TRY IT
Give back, word for word, every line from the one containing "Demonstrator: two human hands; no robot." to the end of the listing, and nothing more.
════
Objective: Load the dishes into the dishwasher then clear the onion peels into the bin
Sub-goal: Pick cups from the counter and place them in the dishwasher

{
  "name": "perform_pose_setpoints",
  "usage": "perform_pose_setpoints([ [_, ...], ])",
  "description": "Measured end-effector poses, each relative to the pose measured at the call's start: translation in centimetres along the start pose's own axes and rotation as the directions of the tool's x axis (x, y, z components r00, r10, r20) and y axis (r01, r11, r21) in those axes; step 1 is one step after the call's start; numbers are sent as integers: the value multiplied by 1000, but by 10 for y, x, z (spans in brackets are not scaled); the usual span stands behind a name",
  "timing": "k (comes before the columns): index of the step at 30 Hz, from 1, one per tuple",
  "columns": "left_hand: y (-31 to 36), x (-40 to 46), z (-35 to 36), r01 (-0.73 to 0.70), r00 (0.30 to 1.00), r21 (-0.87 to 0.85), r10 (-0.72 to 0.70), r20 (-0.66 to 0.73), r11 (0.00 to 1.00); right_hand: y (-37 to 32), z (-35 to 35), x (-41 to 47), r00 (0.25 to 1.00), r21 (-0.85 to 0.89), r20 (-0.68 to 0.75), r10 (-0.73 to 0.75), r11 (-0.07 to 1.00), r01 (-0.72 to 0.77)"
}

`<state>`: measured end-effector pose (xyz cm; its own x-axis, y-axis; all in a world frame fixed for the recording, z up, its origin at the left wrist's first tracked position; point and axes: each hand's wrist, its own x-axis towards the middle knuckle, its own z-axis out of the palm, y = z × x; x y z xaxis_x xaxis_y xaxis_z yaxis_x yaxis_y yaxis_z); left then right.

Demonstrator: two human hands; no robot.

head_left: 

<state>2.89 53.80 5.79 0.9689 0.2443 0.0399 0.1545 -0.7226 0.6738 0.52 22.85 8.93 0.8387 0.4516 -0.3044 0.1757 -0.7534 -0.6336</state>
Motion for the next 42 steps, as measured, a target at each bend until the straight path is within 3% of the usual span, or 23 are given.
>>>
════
RESPONSE AREA
Demonstrator: two human hands; no robot.

head_left: 

<state>2.89 53.80 5.79 0.9689 0.2443 0.0399 0.1545 -0.7226 0.6738 0.52 22.85 8.93 0.8387 0.4516 -0.3044 0.1757 -0.7534 -0.6336</state>
Motion for the next 42 steps, as measured, a target at each bend until the straight path is within 3% of the usual span, or 23 are given.
>>>

No further output remains for this exercise.